Breaking the Silence and Finding Compassion
There are often many reasons that child-to-parent violence occurs, these are complex, and families need support to understand and manage violence from children. One of the most powerful steps parents and children can take is to break the silence surrounding child-to-parent violence. By acknowledging the issue and seeking support, parents can begin to take proactive steps to understand the underlying causes of their child’s behaviour and their own emotional responses. This may involve understanding triggers, developing better communication skills, and modelling appropriate emotional expression. Parents may do all of these, and the violence can continue, this is where professional support is invaluable. There may be neurological diversity, underlying needs physically and emotionally that support, guidance and training can be helpful to parents.

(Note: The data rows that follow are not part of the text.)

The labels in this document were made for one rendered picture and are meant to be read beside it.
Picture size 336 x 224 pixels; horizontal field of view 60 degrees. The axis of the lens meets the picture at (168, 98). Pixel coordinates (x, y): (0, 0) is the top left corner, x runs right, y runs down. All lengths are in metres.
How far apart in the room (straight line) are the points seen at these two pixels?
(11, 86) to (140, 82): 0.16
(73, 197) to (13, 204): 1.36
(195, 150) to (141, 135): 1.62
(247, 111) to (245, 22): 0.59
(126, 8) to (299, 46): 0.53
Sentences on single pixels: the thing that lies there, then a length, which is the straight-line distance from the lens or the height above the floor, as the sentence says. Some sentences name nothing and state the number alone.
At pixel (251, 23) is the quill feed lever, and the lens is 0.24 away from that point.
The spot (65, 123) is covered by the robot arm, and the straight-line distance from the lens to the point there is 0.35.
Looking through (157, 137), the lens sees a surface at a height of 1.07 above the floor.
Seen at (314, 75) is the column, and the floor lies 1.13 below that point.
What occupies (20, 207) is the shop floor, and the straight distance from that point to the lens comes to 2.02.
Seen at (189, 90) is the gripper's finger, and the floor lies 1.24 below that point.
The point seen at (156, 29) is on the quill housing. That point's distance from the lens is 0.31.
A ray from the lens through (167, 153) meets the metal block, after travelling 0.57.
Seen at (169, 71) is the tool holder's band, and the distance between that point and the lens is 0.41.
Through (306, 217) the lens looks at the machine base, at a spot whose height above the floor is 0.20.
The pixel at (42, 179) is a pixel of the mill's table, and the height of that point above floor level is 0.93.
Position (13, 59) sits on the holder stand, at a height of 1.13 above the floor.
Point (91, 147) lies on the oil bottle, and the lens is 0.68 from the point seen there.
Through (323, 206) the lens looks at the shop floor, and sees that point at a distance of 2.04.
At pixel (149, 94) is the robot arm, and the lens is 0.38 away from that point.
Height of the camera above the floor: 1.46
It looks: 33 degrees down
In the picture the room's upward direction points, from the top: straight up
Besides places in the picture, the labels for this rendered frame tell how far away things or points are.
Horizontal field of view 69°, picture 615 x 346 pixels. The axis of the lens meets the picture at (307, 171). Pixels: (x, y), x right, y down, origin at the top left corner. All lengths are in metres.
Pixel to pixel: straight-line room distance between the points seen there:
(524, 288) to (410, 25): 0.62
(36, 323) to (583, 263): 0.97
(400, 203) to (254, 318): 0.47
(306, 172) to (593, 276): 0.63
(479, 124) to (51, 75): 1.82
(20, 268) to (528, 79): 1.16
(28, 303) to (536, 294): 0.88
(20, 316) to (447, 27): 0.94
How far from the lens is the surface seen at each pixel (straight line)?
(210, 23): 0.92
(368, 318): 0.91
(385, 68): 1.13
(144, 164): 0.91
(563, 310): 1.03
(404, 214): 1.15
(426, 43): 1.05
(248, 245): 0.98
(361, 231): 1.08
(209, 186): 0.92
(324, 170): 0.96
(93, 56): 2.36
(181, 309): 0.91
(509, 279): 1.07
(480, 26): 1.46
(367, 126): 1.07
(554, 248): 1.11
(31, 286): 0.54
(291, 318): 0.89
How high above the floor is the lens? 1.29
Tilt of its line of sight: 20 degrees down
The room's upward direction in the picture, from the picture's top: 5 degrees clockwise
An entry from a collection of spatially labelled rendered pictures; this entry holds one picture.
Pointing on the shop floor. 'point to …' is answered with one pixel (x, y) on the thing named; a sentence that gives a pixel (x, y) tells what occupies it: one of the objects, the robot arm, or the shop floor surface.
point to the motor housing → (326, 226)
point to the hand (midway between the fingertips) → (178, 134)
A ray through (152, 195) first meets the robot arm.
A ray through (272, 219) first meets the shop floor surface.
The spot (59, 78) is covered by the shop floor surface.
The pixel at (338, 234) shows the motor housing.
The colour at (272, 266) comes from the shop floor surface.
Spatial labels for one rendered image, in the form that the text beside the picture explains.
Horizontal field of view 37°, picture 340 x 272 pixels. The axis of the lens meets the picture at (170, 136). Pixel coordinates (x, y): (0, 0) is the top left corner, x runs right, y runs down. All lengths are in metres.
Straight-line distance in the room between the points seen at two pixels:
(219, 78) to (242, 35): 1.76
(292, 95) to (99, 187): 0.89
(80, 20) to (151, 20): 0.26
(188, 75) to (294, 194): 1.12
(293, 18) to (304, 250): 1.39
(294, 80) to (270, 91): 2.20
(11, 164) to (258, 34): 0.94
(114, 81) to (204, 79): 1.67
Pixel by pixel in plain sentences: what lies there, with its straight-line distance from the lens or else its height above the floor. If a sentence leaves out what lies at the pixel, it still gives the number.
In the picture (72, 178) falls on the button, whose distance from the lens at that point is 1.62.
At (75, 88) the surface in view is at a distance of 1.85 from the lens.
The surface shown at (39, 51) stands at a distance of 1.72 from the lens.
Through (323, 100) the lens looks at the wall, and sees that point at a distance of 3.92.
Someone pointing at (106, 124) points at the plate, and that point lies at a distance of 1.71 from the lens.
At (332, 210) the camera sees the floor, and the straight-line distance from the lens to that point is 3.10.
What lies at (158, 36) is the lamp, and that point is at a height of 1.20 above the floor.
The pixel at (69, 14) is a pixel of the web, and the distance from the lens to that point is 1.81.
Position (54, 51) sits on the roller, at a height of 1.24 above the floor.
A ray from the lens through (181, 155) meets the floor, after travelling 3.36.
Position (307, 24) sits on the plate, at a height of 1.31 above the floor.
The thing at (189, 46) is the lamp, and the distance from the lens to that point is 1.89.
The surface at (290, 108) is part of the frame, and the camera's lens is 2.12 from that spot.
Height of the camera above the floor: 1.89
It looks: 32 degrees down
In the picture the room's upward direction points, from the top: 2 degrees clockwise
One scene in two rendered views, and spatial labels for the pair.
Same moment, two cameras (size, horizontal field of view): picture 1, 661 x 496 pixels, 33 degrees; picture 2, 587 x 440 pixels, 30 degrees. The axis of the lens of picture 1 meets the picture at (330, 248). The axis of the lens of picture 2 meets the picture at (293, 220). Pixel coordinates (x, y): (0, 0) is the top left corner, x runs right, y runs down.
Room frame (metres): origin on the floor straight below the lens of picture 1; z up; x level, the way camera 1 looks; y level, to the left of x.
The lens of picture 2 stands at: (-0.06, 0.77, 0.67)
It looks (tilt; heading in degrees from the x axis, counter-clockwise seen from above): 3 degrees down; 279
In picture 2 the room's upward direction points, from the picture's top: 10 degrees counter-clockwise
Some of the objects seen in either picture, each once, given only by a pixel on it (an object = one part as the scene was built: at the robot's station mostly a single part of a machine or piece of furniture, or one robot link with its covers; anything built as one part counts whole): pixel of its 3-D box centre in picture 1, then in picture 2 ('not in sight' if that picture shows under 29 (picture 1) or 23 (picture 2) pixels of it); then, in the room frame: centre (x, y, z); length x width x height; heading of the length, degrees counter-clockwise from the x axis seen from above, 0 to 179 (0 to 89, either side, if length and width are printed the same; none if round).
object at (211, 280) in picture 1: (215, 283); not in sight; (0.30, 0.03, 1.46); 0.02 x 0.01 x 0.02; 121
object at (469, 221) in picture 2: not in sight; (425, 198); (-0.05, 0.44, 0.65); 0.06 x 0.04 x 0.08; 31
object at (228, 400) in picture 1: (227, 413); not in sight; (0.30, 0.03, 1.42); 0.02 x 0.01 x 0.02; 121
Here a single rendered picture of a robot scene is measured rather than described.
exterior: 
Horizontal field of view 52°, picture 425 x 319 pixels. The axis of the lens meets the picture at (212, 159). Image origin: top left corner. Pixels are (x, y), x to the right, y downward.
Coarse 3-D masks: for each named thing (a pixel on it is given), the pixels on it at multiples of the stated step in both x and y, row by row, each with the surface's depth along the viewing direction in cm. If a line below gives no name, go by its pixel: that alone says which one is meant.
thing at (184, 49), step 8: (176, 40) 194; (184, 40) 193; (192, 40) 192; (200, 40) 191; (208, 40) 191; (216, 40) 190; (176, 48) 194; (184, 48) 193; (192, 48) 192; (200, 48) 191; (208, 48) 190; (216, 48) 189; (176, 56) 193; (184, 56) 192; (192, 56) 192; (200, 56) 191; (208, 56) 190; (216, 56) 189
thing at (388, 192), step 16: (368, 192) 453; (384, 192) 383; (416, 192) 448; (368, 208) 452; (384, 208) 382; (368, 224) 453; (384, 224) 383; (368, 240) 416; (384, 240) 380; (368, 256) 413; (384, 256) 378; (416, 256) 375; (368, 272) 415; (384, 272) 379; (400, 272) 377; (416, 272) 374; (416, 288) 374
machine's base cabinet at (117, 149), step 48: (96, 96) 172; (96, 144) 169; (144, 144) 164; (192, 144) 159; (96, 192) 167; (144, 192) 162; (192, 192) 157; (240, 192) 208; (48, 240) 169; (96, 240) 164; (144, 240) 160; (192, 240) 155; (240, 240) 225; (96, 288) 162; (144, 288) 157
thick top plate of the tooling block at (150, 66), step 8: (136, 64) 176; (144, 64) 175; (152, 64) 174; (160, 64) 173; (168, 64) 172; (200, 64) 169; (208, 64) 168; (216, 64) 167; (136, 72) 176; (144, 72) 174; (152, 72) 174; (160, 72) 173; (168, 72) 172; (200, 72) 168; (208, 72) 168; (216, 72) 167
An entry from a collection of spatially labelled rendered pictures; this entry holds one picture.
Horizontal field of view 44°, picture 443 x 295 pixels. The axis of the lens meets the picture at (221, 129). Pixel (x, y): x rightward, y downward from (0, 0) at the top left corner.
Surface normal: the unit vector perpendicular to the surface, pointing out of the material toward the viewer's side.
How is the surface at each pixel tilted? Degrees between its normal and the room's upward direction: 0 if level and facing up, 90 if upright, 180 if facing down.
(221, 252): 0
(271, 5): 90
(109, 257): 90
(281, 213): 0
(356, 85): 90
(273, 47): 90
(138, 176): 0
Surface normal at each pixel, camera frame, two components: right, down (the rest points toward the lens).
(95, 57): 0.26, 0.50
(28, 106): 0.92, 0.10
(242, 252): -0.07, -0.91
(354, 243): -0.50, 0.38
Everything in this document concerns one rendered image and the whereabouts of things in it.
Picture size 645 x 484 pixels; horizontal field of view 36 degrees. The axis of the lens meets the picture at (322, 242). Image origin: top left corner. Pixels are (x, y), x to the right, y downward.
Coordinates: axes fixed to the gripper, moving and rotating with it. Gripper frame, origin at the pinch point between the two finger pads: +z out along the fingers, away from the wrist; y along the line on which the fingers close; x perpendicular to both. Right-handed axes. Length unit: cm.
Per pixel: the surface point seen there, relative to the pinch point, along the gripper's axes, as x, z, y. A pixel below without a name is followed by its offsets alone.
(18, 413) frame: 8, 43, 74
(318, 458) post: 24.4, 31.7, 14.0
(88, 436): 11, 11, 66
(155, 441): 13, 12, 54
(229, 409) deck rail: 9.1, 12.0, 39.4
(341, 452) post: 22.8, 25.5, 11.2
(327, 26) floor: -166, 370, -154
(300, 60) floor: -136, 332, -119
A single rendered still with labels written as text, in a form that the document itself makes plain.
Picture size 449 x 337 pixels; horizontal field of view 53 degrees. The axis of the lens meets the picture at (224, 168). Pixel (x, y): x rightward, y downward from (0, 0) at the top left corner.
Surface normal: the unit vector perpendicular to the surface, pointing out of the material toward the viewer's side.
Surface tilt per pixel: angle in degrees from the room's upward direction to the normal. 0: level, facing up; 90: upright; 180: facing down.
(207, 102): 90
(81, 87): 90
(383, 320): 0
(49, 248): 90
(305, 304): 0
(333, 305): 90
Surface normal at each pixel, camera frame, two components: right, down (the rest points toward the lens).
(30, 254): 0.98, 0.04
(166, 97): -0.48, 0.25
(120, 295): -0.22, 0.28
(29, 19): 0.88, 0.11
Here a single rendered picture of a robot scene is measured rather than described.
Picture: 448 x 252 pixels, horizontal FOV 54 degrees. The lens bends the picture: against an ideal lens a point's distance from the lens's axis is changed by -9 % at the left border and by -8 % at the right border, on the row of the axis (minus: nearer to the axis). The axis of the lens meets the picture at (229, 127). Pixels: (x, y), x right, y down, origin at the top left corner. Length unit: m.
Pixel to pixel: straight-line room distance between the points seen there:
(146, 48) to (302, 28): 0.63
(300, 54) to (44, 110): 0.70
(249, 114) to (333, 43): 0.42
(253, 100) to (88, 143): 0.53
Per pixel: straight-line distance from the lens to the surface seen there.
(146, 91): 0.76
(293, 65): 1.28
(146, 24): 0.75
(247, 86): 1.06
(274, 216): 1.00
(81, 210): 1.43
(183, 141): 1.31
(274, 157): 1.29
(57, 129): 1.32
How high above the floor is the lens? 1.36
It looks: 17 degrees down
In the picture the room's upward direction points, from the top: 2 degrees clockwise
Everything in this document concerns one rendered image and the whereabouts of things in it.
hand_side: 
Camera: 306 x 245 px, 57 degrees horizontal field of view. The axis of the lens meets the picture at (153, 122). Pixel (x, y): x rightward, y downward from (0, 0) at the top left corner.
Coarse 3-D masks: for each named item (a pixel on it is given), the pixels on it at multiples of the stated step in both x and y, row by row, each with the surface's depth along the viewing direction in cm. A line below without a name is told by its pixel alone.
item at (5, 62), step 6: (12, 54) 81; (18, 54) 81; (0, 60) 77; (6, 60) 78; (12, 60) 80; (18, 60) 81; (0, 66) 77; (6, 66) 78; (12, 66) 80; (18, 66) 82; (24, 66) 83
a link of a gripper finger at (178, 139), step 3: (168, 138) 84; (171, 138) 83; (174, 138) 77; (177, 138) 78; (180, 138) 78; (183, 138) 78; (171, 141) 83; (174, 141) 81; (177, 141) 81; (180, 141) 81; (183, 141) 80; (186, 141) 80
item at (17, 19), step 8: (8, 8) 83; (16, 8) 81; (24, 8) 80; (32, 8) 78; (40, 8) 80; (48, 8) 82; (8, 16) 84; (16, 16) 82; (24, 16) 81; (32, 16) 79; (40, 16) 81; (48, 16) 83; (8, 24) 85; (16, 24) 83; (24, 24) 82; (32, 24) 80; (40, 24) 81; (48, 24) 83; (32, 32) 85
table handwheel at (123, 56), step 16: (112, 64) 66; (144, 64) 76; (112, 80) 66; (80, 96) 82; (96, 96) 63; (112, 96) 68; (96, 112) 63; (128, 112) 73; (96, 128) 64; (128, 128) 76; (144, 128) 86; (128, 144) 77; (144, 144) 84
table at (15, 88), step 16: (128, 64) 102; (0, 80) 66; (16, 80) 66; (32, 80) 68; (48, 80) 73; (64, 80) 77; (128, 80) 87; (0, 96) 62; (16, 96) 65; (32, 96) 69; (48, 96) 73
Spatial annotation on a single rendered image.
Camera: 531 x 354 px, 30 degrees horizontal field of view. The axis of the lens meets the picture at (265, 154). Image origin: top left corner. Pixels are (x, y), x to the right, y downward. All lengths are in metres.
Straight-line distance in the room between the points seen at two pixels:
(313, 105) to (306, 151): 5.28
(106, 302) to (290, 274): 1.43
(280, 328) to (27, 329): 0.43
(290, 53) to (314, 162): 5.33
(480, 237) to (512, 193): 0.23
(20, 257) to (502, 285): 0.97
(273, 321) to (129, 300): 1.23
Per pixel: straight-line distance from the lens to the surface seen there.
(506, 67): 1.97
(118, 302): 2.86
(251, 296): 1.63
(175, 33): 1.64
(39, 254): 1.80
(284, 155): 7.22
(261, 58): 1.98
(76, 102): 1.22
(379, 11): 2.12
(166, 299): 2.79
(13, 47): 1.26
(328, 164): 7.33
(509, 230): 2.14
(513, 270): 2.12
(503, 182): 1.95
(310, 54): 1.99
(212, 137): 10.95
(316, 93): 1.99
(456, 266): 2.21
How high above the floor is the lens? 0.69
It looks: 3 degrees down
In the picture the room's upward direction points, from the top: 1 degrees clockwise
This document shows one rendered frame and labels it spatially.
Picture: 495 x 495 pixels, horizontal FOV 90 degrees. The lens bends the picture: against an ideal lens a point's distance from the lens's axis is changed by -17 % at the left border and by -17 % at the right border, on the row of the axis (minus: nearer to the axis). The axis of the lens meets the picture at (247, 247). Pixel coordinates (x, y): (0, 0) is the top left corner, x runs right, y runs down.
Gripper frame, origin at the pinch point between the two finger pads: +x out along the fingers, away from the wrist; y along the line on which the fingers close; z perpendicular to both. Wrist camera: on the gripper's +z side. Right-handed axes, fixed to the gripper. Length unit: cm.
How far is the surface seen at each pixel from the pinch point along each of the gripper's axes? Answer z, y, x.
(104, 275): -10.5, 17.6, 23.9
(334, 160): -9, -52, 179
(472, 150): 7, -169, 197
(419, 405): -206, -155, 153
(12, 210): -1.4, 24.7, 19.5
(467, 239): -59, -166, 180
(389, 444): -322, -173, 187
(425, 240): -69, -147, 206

Children, too, need compassion and support in their journey toward emotional regulation. It’s not easy for them to navigate a world full of big feelings, and they need adults who are patient and understanding. By creating a safe space for children to express their emotions without fear of judgment, parents can help them develop the tools they need to manage their feelings more constructively.
At the heart of this process is empathy. We need to be able to see beyond the violent outbursts and understand that their child is not inherently bad or destructive and that parents are doing the best they can in the moment to support and care for their child. They are, in many cases, children who are struggling with emotions they don’t understand, and who need guidance, love, and patience to learn how to manage those emotions.
Conclusion
Child-to-parent violence is a heartbreaking issue that affects many families, often leaving them feeling isolated, ashamed, and unsure of where to turn. However, by initiating repairs after conflict, understanding the role of shame in these outbursts, and seeking external support, families can begin to heal. Children who lash out may be doing so because they have deep, unmet emotional needs or there may be other neurological diversity needs. With the right tools, guidance, and compassion, both parents and children can sometimes break the cycle of violence or at the very least reduce the level of violence and develop a tool bag of strategies to support the child as they grow and develop. Rebuilding their relationships in a healthy, supportive way. Breaking the silence around this issue is the first step in fostering understanding, empathy, and lasting change.